By Dr. Vivek Sinha
Two years and five months ago in December 2019 was when the world started hearing news reports of COVID19. A lot has happened since then. We have learned from experience and new information continues to emerge on a seemingly daily basis. Vaccines, masks and medications for treatment – all this information can be overwhelming and, occasionally, seemingly contradictory. Let’s see if we can unpack and highlight some of the more important topics.
Currently we have three vaccines that have either Federal Drug Administration approval or Emergency Use Authorization for use against COVID-19. The vaccine schedules and booster recommendations for each of the three vaccines currently available are as follows:
Pfizer: For children ages 5 to 11, the initial series consists of two pediatric doses given three weeks apart. At this time, booster doses are not authorized in this age range.
For people 12 to 50 years of age and older than 50 years, the initial series consists of two adult doses given three weeks apart. A single booster dose is authorized to be given five months following the initial series. A second booster dose is authorized for those older than 50 and only authorized for people between 12 and 50 with moderate to severe immunocompromising conditions. The second booster should be given four months after the first booster.

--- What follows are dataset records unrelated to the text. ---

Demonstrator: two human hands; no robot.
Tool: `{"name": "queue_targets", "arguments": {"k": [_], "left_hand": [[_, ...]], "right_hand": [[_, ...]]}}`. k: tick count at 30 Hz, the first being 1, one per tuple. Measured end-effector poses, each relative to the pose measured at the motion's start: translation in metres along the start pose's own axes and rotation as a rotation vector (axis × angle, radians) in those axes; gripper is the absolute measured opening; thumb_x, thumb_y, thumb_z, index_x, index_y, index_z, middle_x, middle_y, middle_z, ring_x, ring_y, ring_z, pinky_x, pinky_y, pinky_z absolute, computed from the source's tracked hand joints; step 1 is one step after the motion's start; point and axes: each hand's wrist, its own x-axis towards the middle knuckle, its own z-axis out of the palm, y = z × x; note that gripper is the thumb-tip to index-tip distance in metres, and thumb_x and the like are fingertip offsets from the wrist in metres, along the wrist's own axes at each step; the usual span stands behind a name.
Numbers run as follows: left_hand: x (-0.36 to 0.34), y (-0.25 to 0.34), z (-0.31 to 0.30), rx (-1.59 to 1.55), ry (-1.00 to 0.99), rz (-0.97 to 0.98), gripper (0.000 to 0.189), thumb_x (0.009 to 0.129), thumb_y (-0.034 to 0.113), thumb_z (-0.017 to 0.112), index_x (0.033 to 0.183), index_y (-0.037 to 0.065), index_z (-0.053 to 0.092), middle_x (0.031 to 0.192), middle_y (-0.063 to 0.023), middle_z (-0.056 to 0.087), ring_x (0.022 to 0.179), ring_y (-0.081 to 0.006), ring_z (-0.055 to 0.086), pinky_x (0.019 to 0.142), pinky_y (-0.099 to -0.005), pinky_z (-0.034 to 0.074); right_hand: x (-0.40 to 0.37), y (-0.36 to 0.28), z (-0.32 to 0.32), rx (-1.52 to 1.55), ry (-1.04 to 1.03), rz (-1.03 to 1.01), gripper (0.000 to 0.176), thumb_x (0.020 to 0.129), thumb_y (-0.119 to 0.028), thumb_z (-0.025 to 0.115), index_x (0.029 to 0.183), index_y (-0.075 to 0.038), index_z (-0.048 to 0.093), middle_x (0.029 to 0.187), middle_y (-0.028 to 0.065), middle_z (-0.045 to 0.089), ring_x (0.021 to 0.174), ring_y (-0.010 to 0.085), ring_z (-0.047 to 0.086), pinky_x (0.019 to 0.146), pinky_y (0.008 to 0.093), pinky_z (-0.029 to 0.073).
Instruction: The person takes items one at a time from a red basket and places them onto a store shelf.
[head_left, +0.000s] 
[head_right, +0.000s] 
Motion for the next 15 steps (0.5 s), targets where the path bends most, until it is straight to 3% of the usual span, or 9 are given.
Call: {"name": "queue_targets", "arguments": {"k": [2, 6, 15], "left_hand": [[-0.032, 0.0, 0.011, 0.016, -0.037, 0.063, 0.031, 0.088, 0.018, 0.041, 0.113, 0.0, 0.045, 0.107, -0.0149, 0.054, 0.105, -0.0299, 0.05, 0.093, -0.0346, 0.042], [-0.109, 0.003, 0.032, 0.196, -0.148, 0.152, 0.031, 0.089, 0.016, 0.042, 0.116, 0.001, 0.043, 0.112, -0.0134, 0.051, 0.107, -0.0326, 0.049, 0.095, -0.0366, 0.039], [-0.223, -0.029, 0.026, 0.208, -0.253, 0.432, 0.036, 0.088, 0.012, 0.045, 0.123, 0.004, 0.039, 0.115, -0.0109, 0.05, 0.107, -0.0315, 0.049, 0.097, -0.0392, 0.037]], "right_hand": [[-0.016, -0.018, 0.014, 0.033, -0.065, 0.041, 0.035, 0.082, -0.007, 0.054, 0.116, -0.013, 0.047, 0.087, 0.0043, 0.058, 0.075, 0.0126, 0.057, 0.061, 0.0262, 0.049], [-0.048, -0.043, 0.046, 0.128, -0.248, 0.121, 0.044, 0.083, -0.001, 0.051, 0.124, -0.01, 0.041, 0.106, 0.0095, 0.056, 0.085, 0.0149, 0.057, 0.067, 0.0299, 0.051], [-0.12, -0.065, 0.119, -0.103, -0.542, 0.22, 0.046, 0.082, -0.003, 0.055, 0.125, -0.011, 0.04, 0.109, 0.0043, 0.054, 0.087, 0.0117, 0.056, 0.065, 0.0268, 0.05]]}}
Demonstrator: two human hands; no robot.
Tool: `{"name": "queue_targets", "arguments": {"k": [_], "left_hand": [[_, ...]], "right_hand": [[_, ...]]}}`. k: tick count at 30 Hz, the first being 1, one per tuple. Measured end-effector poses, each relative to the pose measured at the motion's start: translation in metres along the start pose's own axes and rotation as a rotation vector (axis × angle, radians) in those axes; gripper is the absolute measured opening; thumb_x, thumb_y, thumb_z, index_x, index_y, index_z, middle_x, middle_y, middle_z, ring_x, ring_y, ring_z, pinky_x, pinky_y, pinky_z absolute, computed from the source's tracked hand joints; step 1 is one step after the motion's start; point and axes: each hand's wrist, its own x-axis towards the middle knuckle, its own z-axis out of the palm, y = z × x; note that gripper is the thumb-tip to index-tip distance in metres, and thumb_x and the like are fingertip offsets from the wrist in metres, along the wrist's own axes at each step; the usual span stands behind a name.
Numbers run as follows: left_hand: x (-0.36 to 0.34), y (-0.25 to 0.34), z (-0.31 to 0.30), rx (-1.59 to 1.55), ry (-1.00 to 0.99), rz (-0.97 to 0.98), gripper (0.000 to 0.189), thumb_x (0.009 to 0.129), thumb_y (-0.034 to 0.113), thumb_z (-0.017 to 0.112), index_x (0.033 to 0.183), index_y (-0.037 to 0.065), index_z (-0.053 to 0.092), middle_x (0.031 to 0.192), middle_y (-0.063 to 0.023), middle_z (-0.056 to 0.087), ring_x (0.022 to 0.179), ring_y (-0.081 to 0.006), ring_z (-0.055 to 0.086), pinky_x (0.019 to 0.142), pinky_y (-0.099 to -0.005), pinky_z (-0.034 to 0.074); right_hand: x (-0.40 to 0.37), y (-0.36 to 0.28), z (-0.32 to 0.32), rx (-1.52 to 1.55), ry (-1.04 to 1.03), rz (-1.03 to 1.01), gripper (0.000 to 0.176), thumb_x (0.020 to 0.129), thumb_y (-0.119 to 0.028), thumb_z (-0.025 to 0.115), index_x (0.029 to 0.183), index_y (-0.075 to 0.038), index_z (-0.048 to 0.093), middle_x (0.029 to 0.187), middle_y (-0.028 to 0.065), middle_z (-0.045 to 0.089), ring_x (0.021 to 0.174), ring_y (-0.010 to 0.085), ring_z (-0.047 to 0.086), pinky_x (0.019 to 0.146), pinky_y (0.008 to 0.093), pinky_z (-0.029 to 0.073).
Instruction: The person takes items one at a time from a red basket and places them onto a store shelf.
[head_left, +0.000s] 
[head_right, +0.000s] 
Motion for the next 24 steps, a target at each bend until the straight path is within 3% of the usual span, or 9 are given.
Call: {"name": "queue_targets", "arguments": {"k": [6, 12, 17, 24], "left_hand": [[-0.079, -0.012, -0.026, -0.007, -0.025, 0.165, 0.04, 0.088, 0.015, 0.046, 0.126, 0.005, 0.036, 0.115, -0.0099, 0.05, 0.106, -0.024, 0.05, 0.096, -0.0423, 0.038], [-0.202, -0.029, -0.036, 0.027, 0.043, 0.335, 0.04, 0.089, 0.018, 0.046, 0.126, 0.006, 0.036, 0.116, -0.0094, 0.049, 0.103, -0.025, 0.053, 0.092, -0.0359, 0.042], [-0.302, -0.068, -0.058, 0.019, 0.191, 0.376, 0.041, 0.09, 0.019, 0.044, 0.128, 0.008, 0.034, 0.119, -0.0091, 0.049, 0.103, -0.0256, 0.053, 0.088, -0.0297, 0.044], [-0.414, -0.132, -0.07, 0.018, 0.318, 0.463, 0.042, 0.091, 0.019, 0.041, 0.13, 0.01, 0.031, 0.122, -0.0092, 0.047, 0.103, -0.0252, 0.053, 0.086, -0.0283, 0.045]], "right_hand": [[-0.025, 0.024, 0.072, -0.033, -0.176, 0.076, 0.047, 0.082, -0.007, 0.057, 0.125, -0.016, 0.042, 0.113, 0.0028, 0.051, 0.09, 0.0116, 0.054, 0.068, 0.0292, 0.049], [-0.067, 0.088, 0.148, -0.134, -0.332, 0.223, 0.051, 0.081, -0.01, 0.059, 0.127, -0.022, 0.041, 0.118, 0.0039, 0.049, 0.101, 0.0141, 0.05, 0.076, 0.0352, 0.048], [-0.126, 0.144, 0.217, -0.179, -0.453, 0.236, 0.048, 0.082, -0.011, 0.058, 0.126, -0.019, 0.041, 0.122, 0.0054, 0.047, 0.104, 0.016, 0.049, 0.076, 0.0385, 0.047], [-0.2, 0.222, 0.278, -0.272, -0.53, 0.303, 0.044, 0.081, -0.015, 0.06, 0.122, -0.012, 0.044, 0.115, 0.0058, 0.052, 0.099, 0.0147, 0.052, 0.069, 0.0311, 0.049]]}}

Moderna: For people 18 to 50 years of age and those older than 50, the initial series consists of two doses given four weeks apart. A single booster dose is authorized to be given five months following the initial series for those between 18 and 50. A second booster dose is only authorized for people in this age range with moderate to severe immunocompromising conditions. A second booster can be administered to everyone 50 years of age or older four months following the first booster.
Note that for both Pfizer and Moderna, a fourth dose may be added to the initial series for certain people with immunocompromising conditions. Please be sure to speak to your physician to see if this would apply to you.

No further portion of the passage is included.